HARGEISA, Somaliland — As a nation that gained independence in 1991 from the despotic rule of General Siad Baree, Somaliland is working to overcome poverty but still has to grapple with severe income disparities and a 38 percent rural poverty rate. Economic reform in Somaliland is a sustainable solution to bolster and galvanize the economy.
In January 2016, the country’s government agreed to scale up initiatives to achieve its U.N. Sustainable Development goals by 2030. Despite this, Somaliland’s economy does not have the financial framework and economic capacity to sustain its 3.5 million people. The country is failing to meet its Millennium Development Goals (MDGs) for water, hygiene and sanitation because its financial systems lack the strength to catalyze development projects.
One solution to Somaliland’s financial troubles may be to expand the country’s tax base via both direct and indirect taxation. Tax revenues currently account for only seven percent of the country’s GDP. Revenue from corporate, sales, income and wealth taxes could be channeled toward infrastructure and development initiatives. An expanded tax base could also help improve Somaliland’s deficient government budget and expenditure.
Somaliland’s 45.7 Gini Coefficient figure, an indicator of income disparity, is greatly attributed to its regressive taxation policy. Economic reform with a progressive taxation system could alleviate the problems associated with regressive taxation.
To further increase the availability of funds, the Dahabshil Bank International (DBI) is aiming to provide Islamic banking services and strengthen the position of Somaliland’s central bank. Islamic banking has been growing at an exponential rate of between 10 to 12 percent just over the past few years.
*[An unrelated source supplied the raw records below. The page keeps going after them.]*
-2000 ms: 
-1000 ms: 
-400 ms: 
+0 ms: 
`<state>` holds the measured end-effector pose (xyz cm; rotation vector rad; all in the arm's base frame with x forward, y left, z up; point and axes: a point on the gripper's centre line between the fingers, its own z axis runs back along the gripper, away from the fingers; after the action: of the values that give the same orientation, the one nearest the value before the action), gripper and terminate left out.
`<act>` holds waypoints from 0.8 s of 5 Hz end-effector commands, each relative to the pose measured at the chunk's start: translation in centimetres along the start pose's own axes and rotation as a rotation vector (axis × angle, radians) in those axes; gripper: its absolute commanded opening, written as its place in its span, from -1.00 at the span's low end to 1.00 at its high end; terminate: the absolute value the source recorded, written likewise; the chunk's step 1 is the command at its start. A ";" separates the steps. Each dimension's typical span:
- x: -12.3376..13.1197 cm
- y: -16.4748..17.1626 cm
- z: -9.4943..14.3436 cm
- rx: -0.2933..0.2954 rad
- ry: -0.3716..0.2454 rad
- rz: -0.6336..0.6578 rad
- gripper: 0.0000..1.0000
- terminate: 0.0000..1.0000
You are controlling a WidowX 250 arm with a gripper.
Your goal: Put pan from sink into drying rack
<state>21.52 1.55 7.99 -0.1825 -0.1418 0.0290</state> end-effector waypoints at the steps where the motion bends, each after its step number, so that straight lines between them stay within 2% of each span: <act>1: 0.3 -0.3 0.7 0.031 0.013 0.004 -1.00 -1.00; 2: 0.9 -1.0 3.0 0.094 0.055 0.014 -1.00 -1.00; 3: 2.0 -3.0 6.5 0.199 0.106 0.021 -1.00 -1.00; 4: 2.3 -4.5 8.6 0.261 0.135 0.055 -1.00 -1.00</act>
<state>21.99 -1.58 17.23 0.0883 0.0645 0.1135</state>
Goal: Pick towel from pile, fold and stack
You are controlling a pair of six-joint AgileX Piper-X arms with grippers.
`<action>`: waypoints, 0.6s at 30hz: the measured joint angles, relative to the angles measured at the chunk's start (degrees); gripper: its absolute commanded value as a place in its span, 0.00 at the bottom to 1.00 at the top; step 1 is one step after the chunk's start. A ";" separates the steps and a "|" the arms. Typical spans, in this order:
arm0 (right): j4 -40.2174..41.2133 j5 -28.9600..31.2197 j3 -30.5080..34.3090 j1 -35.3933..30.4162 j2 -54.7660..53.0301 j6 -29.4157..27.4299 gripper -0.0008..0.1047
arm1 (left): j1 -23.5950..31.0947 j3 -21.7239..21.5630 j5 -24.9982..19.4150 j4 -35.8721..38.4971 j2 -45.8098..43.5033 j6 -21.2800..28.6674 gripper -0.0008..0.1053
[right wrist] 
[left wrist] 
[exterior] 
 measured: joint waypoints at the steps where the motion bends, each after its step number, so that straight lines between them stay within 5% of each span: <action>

Somaliland has a 60 percent unemployment rate, and 20 percent of its population relies on agriculture. It is vital for Somaliland to promote economic empowerment among its people. Boosting entrepreneurship is a viable way to achieve this. The U.S-Africa partnership endorsed by President Obama may also benefit Somaliland’s economy with widespread effects on business partnerships.
After the 2014 Somaliland Water Act’s establishment, both public and private sectors in the country have collaborated to secure a good water supply. This initiative is supported by both UN-Habitat and UNICEF and has garnered a great deal of public support. The African Development Bank has invested $10 million in bolstering the water development sector.
Somaliland has had a tumultuous history and is still reeling from food and water shortages that have plagued many regions in the Horn of Africa. Economic reform will benefit Somaliland and help alleviate poverty in the country.